Showing posts with label 1980's. Show all posts
Showing posts with label 1980's. Show all posts

Saturday, June 4, 2016

Time to Murder and Delegate

Grendel: Behold the Devil (2007-2008/ Reprinted in Grendel Omnibus 1/ 2012): written and illustrated by Matt Wagner: Writer-artist-Canadian Matt Wagner's Grendel was one of the great, innovative comic series of the 1980's and early 1990's. And he's returned to it again and again over the years, ultimately building an epic that spans centuries. In 2007, he returned to both writing and drawing Grendel to present the world with the longest single narrative about the first Grendel (aka Hunter Rose).

The mysterious Hunter Rose, first created by Wagner in the very early 1980's, is a dark riff on characters that include Batman and The Shadow. He's a mysterious millionaire who dresses up in a costume. But instead of fighting crime, he wants to control it. Possibly all of it, but he starts with New York. And as he's possessed of greater-than-human intelligence and reflexes, he rapidly starts to take over all of organized crime after a brief career as a hired assassin.

Hunter Rose (an assumed name) is also a critically acclaimed writer and philanthropist. But it's as his alter ego Grendel that he shines as a genius of murder and organization. Behold the Devil fills us in on several months in Rose/Grendel's life not long before his final confrontation with the strange, ancient crime-fighter Argent, an articulate and hyper-violent man-wolf (no joking).

Wagner is in rare form in this 200-page graphic novel as both writer and artist. We learn a certain amount of new things about Hunter Rose, but much of the focus and sympathy lies with two characters trying to stop Grendel, the female cop in charge of the anti-Grendel task force and the reporter who figures out who Grendel really is. Both characters are beautifully drawn, and beautifully drawn. When horror comes, one really feels for them: Grendel is a monster.

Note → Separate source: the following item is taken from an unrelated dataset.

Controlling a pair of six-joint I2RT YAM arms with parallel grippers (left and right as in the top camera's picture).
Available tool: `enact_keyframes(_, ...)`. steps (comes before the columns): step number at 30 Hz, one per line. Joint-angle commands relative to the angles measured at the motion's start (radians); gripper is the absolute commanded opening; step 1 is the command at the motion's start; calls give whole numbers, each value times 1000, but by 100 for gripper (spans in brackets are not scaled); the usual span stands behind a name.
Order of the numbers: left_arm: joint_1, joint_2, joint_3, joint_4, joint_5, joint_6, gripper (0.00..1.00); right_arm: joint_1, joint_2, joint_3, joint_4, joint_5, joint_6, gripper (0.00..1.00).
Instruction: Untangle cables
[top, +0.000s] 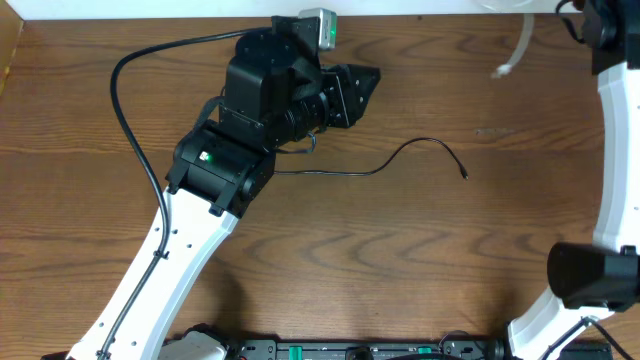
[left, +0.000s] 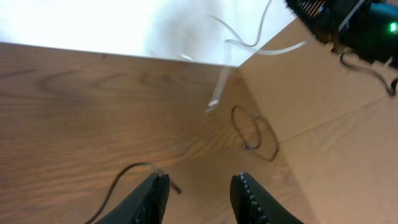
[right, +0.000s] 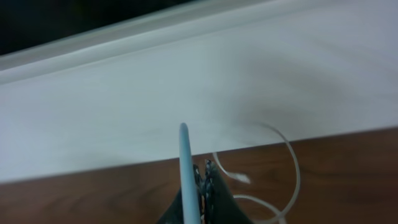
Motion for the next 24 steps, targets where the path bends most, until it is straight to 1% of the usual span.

But throughout Wagner's Grendel stories, Grendel is also a person possessed, quite literally. There's a sort of psychic comeuppance waiting for Hunter Rose in this story, one that is many ways even worse for him than the fate we've known since the early 1980's awaits him. This story is also set in the early 1980's, though subsequent Grendel stories move decades, centuries, and possibly millennia into the future. Grendel is a force expressing itself across time, wrecking lives as it goes along.

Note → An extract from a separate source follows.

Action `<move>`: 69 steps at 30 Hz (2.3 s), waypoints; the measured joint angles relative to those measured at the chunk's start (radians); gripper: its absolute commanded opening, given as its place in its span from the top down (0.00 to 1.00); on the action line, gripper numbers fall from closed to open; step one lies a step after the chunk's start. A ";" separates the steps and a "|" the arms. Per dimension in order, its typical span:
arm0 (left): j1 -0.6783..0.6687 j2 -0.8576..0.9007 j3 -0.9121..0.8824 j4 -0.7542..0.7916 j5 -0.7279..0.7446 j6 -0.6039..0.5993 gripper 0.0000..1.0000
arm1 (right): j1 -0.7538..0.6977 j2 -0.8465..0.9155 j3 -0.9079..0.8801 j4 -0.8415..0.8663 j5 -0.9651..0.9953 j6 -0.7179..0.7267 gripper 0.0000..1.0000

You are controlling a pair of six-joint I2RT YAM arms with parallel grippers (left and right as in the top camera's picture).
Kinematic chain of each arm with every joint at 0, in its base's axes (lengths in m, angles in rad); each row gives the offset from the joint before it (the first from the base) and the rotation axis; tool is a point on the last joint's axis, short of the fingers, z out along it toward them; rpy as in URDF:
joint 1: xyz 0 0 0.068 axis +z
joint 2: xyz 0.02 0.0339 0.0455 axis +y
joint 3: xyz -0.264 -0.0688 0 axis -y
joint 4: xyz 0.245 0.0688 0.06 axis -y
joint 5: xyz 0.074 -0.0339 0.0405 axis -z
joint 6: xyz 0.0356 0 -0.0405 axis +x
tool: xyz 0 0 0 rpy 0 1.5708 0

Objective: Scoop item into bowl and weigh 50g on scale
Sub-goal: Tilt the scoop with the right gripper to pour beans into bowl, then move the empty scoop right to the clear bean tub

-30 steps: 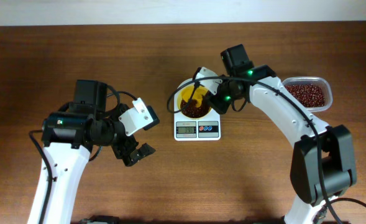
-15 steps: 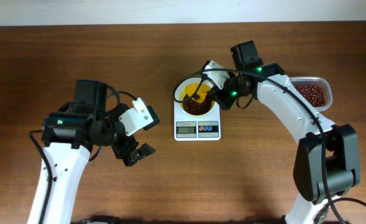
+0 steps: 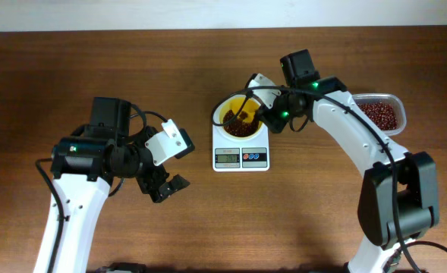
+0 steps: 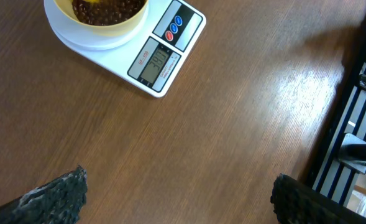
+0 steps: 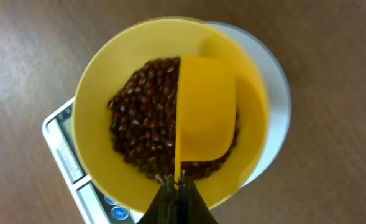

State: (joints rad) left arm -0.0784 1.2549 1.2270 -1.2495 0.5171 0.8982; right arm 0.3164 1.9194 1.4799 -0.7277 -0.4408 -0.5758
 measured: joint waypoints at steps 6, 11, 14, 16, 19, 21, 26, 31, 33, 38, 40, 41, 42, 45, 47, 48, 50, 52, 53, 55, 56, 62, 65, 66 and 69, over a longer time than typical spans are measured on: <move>0.000 0.000 0.000 0.000 0.000 0.000 0.01 | 0.002 0.000 0.000 -0.048 -0.063 0.001 0.96; 0.000 0.000 0.000 0.000 0.000 0.000 0.01 | 0.000 0.000 0.000 -0.079 -0.144 0.005 0.96; 0.000 0.000 0.000 0.000 0.000 0.000 0.01 | -0.023 0.000 0.008 -0.112 -0.217 0.014 0.96; 0.000 0.000 0.000 0.000 0.000 0.000 0.01 | -0.051 0.000 0.013 -0.115 -0.256 0.060 0.96; 0.000 0.000 0.000 0.000 0.000 0.000 0.01 | -0.093 0.000 0.016 -0.132 -0.329 0.125 0.95; 0.000 0.000 0.000 0.000 0.000 0.000 0.01 | -0.116 0.000 0.016 -0.133 -0.394 0.153 0.95; 0.000 0.000 0.000 0.000 0.000 0.000 0.01 | -0.180 0.000 0.016 -0.133 -0.555 0.264 0.96; 0.000 0.000 0.000 0.000 0.000 0.000 0.01 | -0.211 0.000 0.016 -0.133 -0.657 0.296 0.96; 0.000 0.000 0.000 0.000 0.000 0.000 0.01 | -0.211 0.000 0.016 -0.133 -0.668 0.303 0.96; 0.000 0.000 0.000 0.000 0.000 0.000 0.01 | -0.211 0.000 0.016 -0.118 -0.677 0.307 0.96; 0.000 0.000 0.000 0.000 0.000 0.000 0.01 | -0.211 0.000 0.016 -0.088 -0.679 0.307 0.96; 0.000 0.000 0.000 0.000 0.000 0.000 0.01 | -0.211 0.000 0.016 -0.079 -0.679 0.308 0.96; 0.000 0.000 0.000 0.000 0.000 0.000 0.01 | -0.211 0.000 0.016 -0.058 -0.680 0.309 0.96; 0.000 0.000 0.000 0.000 0.000 0.000 0.01 | -0.211 0.000 0.016 -0.005 -0.680 0.310 0.96; 0.000 0.000 0.000 0.000 0.000 0.000 0.01 | -0.212 0.000 0.016 0.003 -0.680 0.310 0.96; 0.000 0.000 0.000 0.000 0.000 0.000 0.01 | -0.214 0.000 0.016 0.003 -0.680 0.311 0.96; 0.000 0.000 0.000 0.000 0.000 0.000 0.01 | -0.237 0.000 0.016 0.003 -0.707 0.340 0.96; 0.000 0.000 0.000 0.000 0.000 0.000 0.01 | -0.283 0.000 0.016 0.003 -0.767 0.361 0.96; 0.000 0.000 0.000 0.000 0.000 0.000 0.01 | -0.329 0.000 0.016 -0.001 -0.803 0.372 0.96; 0.000 0.000 0.000 0.000 0.000 0.000 0.01 | -0.420 0.000 0.016 -0.018 -0.825 0.385 0.96; 0.000 0.000 0.000 0.000 0.000 0.000 0.01 | -0.454 0.000 0.016 -0.026 -0.824 0.389 0.96; 0.000 0.000 0.000 0.000 0.000 0.000 0.01 | -0.727 0.000 0.026 -0.236 -0.761 0.270 0.96; 0.000 0.000 0.000 0.000 0.000 0.000 0.01 | -0.848 0.000 0.027 -0.329 -0.673 0.169 0.96; 0.000 0.000 0.000 0.000 0.000 0.000 0.01 | -0.890 0.000 0.027 -0.328 -0.642 0.150 0.96; 0.000 0.000 0.000 0.000 0.000 0.000 0.01 | -0.943 0.000 0.027 -0.301 -0.512 0.125 0.96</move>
State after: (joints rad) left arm -0.0784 1.2549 1.2270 -1.2491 0.5171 0.8982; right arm -0.6266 1.9190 1.5074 -1.0290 -0.9527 -0.4511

This novel is best read in the sequence of stories provided by Dark Horse's great four-volume Grendel Omnibus. The Omnibuses are great deals, though it's too bad the market can't support full comic-book-size reprints for these stories. The smaller trade-paperback-sized format doesn't affect this story too much, but other stories sometimes need either young eyes or magnifying glasses for some of the now-teeny-tiny text. Oh, well. Still, a great tale of an anti-superhero and the terrible things he does because he's bored. Highly recommended.

Saturday, March 31, 2012

Danger Milk


Reid Fleming, World's Toughest Milkman Volume 1: written and illustrated by David Boswell (Collected 2011): London, Ontario's native son David Boswell made quite a splash in Indy comics in the 1980's with Reid Fleming and Heartbreak Comics -- the late, great Harvey Pekar was a fan, for one.

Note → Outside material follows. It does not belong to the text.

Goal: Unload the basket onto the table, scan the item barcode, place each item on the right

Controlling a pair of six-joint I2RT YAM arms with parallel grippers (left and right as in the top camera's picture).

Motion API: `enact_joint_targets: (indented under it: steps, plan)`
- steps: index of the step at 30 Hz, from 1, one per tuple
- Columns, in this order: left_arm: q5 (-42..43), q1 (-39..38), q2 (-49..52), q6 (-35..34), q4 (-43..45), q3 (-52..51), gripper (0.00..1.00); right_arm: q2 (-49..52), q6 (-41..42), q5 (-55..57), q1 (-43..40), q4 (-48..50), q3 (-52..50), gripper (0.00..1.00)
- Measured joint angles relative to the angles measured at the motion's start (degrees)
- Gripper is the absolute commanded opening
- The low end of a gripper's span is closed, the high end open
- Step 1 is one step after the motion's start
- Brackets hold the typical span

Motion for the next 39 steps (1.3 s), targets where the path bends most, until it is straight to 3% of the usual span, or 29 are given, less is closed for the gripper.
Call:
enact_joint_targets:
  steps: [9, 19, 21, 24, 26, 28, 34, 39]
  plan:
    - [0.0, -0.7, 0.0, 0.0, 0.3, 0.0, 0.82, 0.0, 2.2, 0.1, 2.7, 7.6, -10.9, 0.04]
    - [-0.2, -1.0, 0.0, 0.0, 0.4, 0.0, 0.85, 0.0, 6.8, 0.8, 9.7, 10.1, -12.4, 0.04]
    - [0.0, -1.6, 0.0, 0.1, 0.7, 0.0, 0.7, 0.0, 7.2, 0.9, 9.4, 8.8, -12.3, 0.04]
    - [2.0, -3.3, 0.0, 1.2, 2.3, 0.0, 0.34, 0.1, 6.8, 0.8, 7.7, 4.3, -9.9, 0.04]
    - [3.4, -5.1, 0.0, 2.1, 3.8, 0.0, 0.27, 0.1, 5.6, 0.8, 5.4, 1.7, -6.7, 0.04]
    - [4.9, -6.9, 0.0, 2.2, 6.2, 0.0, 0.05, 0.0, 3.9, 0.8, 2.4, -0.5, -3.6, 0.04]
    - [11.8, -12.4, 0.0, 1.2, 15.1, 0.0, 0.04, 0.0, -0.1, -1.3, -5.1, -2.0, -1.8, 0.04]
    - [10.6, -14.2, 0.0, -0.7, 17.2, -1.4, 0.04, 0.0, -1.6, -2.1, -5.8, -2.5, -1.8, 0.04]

This first IDW volume collects the first few issues of Fleming and the stand-alone (though connected) story of Heartbreak Comics in a nice, over-sized format. Fleming's artwork can be fine-lined and immensely detailed at points; the larger reprint size helps a lot with keeping things crisp and clear.

Surreal and comic, Boswell's work occupies some droll territory that borders Eraserhead, Krazy Kat, and E.C. Segar's Popeye strips of the 1920's and 1930's. This isn't a superhero comic or a funny animal comic or even a humour strip, not exactly. It's a richly detailed and supremely odd world; its own thing, which is a rare instance in comics (or films, or books).

The plot, complex as it can sometime seems, is built upon a simple premise: Reid Fleming delivers milk. He's a guy who takes no crap, so he gets in fights with people. Milk trucks get demolished. Reid gets in trouble with his supervisor. Reid gets out of trouble. Odd things happen. It's all weird and charming and internally consistent -- Boswell has created his own world, with its own strange rules. And then there's that soap opera starring the walking skeleton... Highly recommended.